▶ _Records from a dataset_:
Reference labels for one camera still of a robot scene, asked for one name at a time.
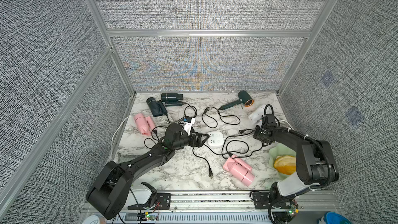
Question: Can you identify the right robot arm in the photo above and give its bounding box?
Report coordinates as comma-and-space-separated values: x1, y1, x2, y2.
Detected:
254, 114, 340, 208

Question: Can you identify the dark green dryer back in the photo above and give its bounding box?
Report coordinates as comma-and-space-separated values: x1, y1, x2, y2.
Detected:
161, 93, 184, 107

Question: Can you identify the white power strip cable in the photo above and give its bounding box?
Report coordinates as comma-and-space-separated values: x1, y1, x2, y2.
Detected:
279, 119, 294, 131

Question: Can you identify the white dryer black cord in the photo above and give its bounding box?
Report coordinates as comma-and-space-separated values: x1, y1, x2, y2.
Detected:
221, 129, 265, 159

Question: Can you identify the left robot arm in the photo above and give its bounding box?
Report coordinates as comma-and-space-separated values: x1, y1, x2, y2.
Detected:
86, 123, 210, 220

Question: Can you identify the green wavy plate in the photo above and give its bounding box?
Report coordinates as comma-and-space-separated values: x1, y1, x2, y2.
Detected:
268, 143, 296, 180

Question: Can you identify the pink dryer black cord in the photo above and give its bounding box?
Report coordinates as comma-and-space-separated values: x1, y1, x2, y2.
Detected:
192, 144, 224, 179

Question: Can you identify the orange bread slice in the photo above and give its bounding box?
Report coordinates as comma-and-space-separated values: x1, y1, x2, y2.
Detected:
273, 155, 296, 175

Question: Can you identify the pink dryer front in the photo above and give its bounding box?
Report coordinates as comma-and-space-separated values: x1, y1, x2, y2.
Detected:
222, 155, 255, 187

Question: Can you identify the green dryer copper nozzle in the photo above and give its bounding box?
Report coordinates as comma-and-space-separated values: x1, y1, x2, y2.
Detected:
218, 90, 255, 111

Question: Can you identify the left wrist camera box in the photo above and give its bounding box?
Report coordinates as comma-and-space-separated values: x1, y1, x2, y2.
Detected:
183, 116, 195, 135

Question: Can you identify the white folded hair dryer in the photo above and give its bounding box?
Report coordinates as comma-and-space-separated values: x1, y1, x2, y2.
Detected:
248, 104, 266, 124

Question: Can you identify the dark green dryer folded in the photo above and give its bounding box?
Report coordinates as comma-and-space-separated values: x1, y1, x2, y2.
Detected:
146, 97, 168, 117

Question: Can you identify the right white power strip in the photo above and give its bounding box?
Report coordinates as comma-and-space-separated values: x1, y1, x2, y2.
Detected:
207, 131, 224, 148

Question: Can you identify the aluminium front rail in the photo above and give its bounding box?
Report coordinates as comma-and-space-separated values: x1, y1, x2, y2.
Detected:
156, 190, 342, 213

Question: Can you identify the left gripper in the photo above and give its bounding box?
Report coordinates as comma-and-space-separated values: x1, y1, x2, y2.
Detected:
172, 131, 209, 151

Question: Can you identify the pink dryer left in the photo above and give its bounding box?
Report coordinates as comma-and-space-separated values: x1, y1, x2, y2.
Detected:
134, 113, 155, 136

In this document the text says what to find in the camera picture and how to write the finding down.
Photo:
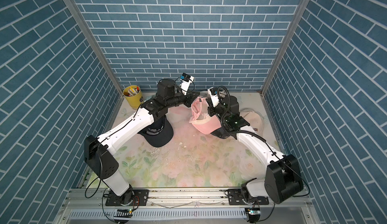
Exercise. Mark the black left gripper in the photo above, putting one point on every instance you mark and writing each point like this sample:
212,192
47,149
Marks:
189,98

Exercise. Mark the black cap with mesh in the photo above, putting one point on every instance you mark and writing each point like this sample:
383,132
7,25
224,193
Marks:
222,134

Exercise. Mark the aluminium front rail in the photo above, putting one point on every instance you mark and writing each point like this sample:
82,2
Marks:
222,205

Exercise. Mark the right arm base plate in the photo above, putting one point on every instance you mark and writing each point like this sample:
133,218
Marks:
240,196

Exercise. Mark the beige baseball cap with text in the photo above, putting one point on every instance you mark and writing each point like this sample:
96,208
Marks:
255,120

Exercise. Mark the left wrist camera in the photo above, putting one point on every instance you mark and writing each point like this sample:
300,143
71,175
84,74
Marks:
185,81

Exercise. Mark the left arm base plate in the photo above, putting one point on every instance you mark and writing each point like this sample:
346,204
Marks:
137,197

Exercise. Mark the black baseball cap left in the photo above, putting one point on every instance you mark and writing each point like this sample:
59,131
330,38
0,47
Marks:
159,133

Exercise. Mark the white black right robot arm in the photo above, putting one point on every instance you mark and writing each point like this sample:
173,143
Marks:
282,178

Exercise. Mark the yellow pen holder cup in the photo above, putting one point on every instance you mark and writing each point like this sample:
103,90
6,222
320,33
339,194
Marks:
133,95

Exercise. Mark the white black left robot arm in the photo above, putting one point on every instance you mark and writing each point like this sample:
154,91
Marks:
149,120

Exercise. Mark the pink baseball cap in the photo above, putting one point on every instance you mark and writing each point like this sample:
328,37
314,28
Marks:
200,117

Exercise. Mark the cream cap at back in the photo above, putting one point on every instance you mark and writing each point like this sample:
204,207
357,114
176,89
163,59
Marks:
205,93

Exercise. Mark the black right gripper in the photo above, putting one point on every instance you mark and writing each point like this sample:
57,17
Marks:
212,111

▶ _THE TASK_: Output all the entries exactly, minus any pictures.

▶ _RESPONSE AREA_:
Reference labels for one camera still of a robot scene, asked for one name at a time.
Question: Can you identify the right robot arm in the photo above and give its bounding box?
Report coordinates as comma-and-space-separated values: x1, y1, x2, y2.
Detected:
254, 114, 340, 208

Question: Can you identify the dark green dryer back in the photo above and give its bounding box?
Report coordinates as comma-and-space-separated values: x1, y1, x2, y2.
Detected:
161, 93, 184, 107

Question: Can you identify the white power strip cable in the photo above and give its bounding box?
Report coordinates as comma-and-space-separated values: x1, y1, x2, y2.
Detected:
279, 119, 294, 131

Question: Can you identify the white dryer black cord in the photo above and give its bounding box?
Report coordinates as comma-and-space-separated values: x1, y1, x2, y2.
Detected:
221, 129, 265, 159

Question: Can you identify the left robot arm in the photo above and give its bounding box?
Report coordinates as comma-and-space-separated values: x1, y1, x2, y2.
Detected:
86, 123, 210, 220

Question: Can you identify the green wavy plate in the photo above and give its bounding box?
Report coordinates as comma-and-space-separated values: x1, y1, x2, y2.
Detected:
268, 143, 296, 180

Question: Can you identify the pink dryer black cord in the photo above and give its bounding box?
Report coordinates as comma-and-space-separated values: x1, y1, x2, y2.
Detected:
192, 144, 224, 179

Question: Can you identify the orange bread slice in the photo above and give its bounding box?
Report coordinates as comma-and-space-separated values: x1, y1, x2, y2.
Detected:
273, 155, 296, 175

Question: Can you identify the pink dryer front in the photo above and give its bounding box?
Report coordinates as comma-and-space-separated values: x1, y1, x2, y2.
Detected:
222, 155, 255, 187

Question: Can you identify the green dryer copper nozzle in the photo above and give its bounding box?
Report coordinates as comma-and-space-separated values: x1, y1, x2, y2.
Detected:
218, 90, 255, 111

Question: Can you identify the left wrist camera box in the photo above and give its bounding box?
Report coordinates as comma-and-space-separated values: x1, y1, x2, y2.
Detected:
183, 116, 195, 135

Question: Can you identify the white folded hair dryer in the photo above and give its bounding box?
Report coordinates as comma-and-space-separated values: x1, y1, x2, y2.
Detected:
248, 104, 266, 124

Question: Can you identify the dark green dryer folded in the photo above and give its bounding box?
Report coordinates as comma-and-space-separated values: x1, y1, x2, y2.
Detected:
146, 97, 168, 117

Question: Can you identify the right white power strip in the photo above and give its bounding box?
Report coordinates as comma-and-space-separated values: x1, y1, x2, y2.
Detected:
207, 131, 224, 148

Question: Can you identify the aluminium front rail in the photo above and give its bounding box?
Report coordinates as comma-and-space-separated values: x1, y1, x2, y2.
Detected:
156, 190, 342, 213

Question: Can you identify the left gripper in the photo above and give its bounding box?
Report coordinates as comma-and-space-separated values: x1, y1, x2, y2.
Detected:
172, 131, 209, 151

Question: Can you identify the pink dryer left in the photo above and give its bounding box?
Report coordinates as comma-and-space-separated values: x1, y1, x2, y2.
Detected:
134, 113, 155, 136

In this document the text says what to find in the camera picture and how to write the finding down.
Photo:
Exercise. Mark the black left gripper in the photo above, putting one point on every instance you mark and writing each point like this sample:
212,192
47,149
Marks:
189,98

Exercise. Mark the black cap with mesh in the photo above, putting one point on every instance you mark and writing each point like this sample:
383,132
7,25
224,193
Marks:
222,134

Exercise. Mark the aluminium front rail in the photo above, putting one point on every instance you mark and writing each point like this sample:
82,2
Marks:
222,205

Exercise. Mark the right arm base plate in the photo above, putting one point on every instance you mark and writing each point like this sample:
133,218
Marks:
240,196

Exercise. Mark the beige baseball cap with text in the photo above, putting one point on every instance you mark and writing each point like this sample:
96,208
Marks:
255,120

Exercise. Mark the left wrist camera in the photo above, putting one point on every instance you mark and writing each point like this sample:
300,143
71,175
84,74
Marks:
185,81

Exercise. Mark the left arm base plate in the photo above, putting one point on every instance you mark and writing each point like this sample:
346,204
Marks:
137,197

Exercise. Mark the black baseball cap left in the photo above, putting one point on every instance you mark and writing each point like this sample:
59,131
330,38
0,47
Marks:
159,133

Exercise. Mark the white black right robot arm in the photo above, putting one point on every instance you mark and writing each point like this sample:
173,143
Marks:
282,178

Exercise. Mark the yellow pen holder cup in the photo above, putting one point on every instance you mark and writing each point like this sample:
103,90
6,222
320,33
339,194
Marks:
133,95

Exercise. Mark the white black left robot arm in the photo above, putting one point on every instance you mark and writing each point like this sample:
154,91
Marks:
149,120

Exercise. Mark the pink baseball cap in the photo above, putting one point on every instance you mark and writing each point like this sample:
328,37
314,28
Marks:
200,117

Exercise. Mark the cream cap at back in the photo above, putting one point on every instance you mark and writing each point like this sample:
204,207
357,114
176,89
163,59
Marks:
205,93

Exercise. Mark the black right gripper in the photo above, putting one point on every instance you mark and writing each point like this sample:
57,17
Marks:
212,111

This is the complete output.